Evidence for the model
Glucocorticoids and related neurohormones, as well as monoaminergic neurotransmitters, have both direct and indirect effects on neuronal plasticity-some positive, some negative. For example, cortisol is known to inhibit the growth of new neurons in the hippocampus in humans41 and, based on animal studies,42 presumably in the amygdala as well. High cortisol tone, whether a primary deficit, a secondary result of the stress response, or externally induced by prednisone, may thus result in deficient cellular substrate in the amygdala (and possibly in the hippocampus) with which to form and revise conditioned responses. Factors that diminish available serotonin (such as low-functioning alleles of SERT) also diminish the salutary effects of brain-derived neurotrophic factor,43 again impinging on plasticity and emotional conditioning.

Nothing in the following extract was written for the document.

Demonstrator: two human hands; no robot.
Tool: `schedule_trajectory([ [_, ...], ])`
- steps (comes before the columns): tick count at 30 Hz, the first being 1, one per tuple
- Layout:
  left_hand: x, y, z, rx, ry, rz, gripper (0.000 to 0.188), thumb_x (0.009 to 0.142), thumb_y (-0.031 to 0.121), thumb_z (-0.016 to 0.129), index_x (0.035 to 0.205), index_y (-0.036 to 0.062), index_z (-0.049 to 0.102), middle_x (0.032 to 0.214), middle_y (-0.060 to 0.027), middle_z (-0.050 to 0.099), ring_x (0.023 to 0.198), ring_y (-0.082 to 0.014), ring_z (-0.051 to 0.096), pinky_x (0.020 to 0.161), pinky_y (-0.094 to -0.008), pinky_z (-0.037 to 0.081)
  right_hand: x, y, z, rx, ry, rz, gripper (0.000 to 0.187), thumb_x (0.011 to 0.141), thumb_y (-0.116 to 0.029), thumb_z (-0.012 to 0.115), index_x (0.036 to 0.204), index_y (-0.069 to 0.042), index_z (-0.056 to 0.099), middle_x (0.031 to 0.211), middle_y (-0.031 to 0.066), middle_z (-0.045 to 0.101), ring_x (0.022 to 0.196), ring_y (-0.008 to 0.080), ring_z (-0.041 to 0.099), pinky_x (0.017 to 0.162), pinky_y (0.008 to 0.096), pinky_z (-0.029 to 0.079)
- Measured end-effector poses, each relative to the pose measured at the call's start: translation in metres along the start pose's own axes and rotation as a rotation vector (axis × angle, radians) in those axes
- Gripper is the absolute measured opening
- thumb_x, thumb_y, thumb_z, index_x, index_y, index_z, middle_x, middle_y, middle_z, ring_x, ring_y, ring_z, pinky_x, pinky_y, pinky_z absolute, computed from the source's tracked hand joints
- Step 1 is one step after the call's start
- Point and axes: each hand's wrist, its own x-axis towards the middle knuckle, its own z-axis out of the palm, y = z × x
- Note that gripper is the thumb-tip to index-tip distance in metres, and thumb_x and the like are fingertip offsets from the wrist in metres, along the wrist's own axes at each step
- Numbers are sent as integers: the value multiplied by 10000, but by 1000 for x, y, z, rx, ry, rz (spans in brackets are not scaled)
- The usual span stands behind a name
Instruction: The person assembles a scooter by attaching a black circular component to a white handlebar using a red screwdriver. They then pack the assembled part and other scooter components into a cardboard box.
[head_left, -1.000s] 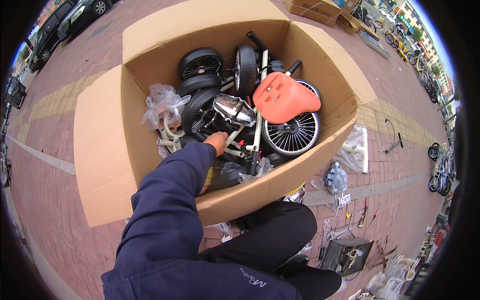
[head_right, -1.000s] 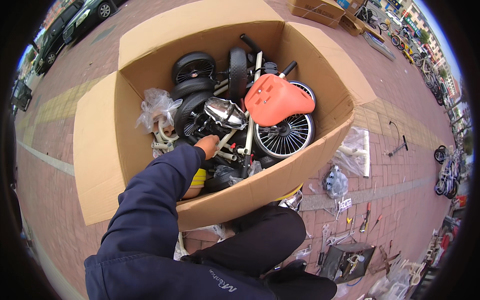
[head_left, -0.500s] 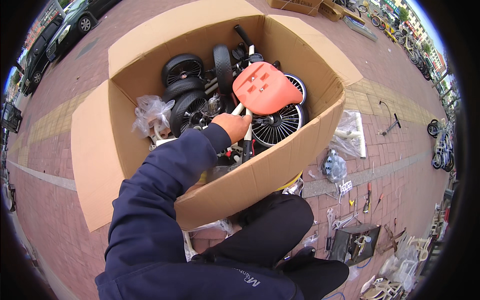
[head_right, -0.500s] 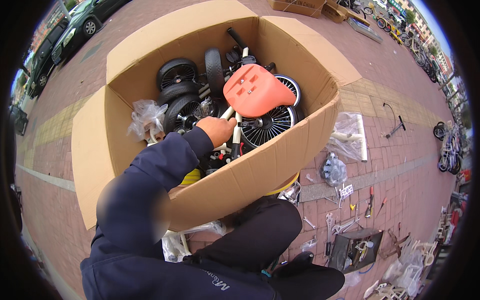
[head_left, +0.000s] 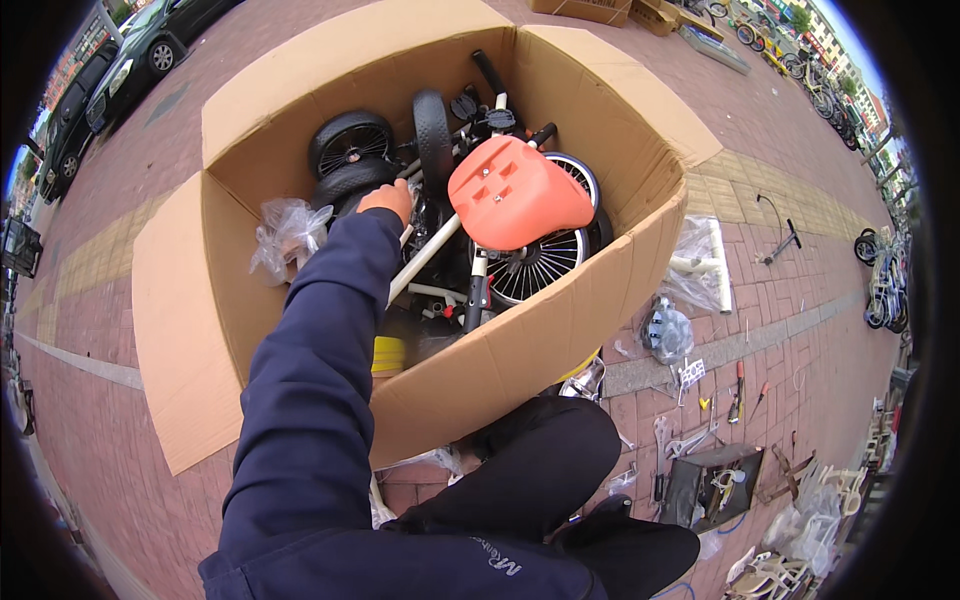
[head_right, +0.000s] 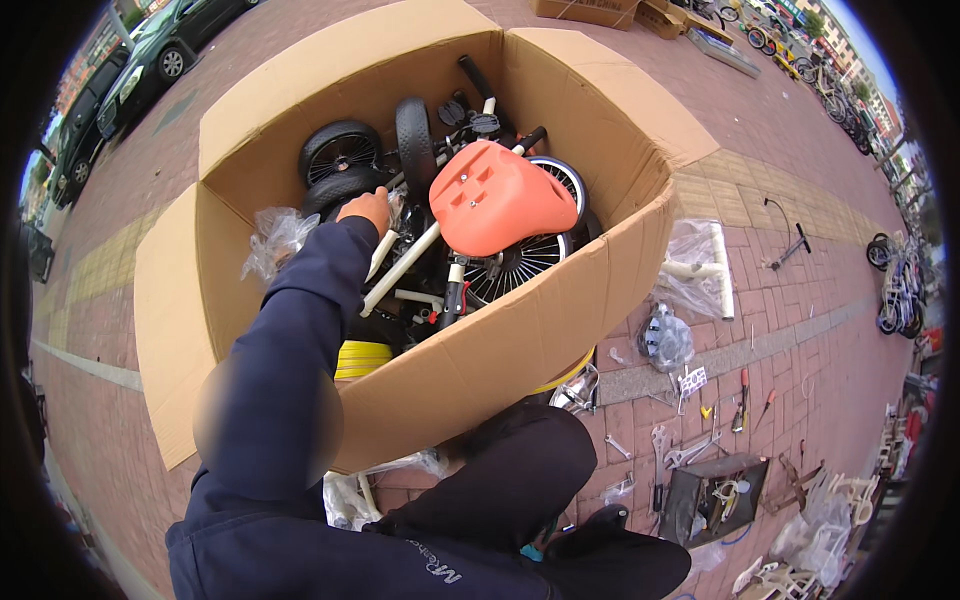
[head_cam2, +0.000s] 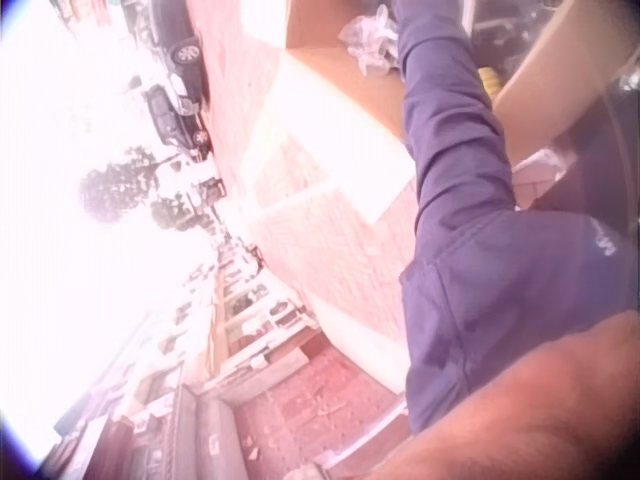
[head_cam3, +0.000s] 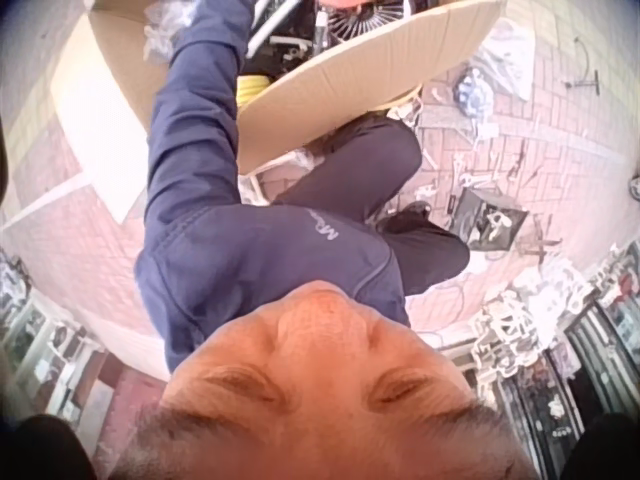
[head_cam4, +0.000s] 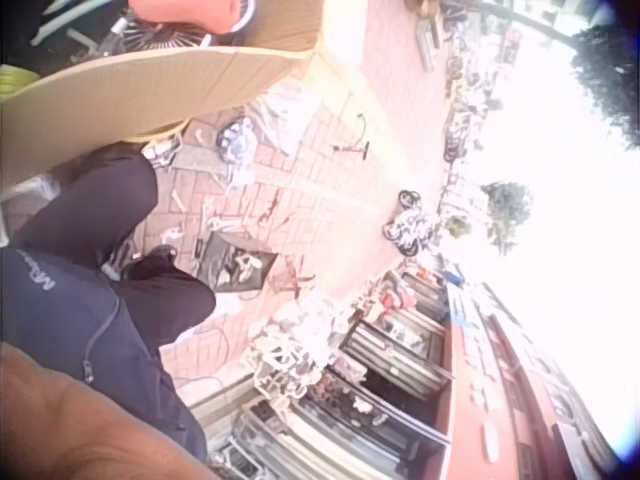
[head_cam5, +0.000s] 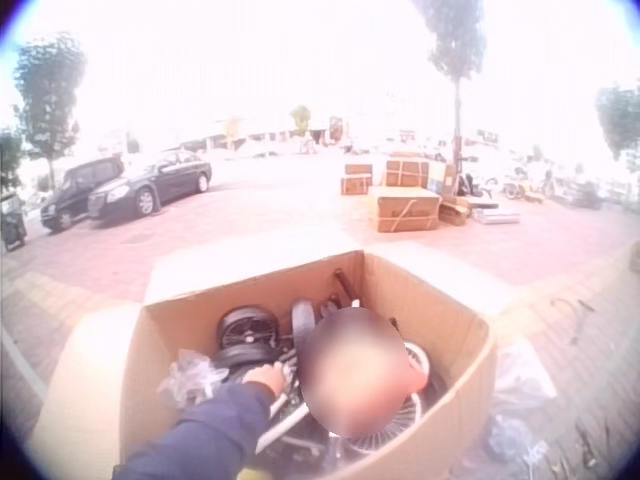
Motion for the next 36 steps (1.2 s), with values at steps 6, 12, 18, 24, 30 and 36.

Treatment of panic disorder and bipolar disorder
In clinical settings, mania and depression are generally more pressing clinical problems than panic and thus more likely to receive therapeutic attention44; however, patients suffer severely from panic attacks. Treatment of panic disorder using conventional methods is perilous in the context of bipolar disorder. In patients with bipolar disorder, it appears that antidepressants commonly used to prevent panic attacks may exacerbate cycling.45 On the other hand, drugs used to relieve anxiety when panic occurs (eg, benzodiazepines) may become abused or foster dependency in a population of patients whose mood disorder puts them at high risk for chemical dependency.46 Although there is a role for these treatments, they must be used with caution. One possible solution would be using medications proved effective for both disorders independently. However, the only antimanic agent with reported efficacy in controlling panic is divalproex.47

Since there are no placebo-controlled trials of treatment for panic attacks with bipolar disorder,48 it is prudent to make mood stabilization the first priority. There is reason to hope that one can address both problems with 1 treatment. If the root of both problems is a deficit in emotional conditioning, as described in the model, the same neurotrophic factors most useful in treating bipolar disorder, such as lithium,49 may have benefit in treating panic disorder in the context of bipolar disorder. At least one study has found that anxiety comorbidity increases the likelihood of bipolar response to lithium relative to anticonvulsants,50 while in another, panic comorbidity was a robust predictor of bipolar response to lamotrigine.51

When patients who are acutely manic or depressed demand treatment for ongoing panic attacks, it is reasonable to offer lithium or other antimanic agents supplemented by benzodiazepines as needed to suppress attacks when they emerge. Because of the risk of habituation, it is prudent to replace benzodiazepines with definitive treatment of panic attacks if they persist after the mood is stabilized.

Thinking beyond pharmacology, if one is open to the idea that the distress from panic and bipolar disorders is often caused as much by their residual, conditioned effects as by their acute symptoms, then one will keep in focus the goal of improving a patient's global functioning through rehabilitative, or reconditioning, therapies while optimizing the pharmacological regimen.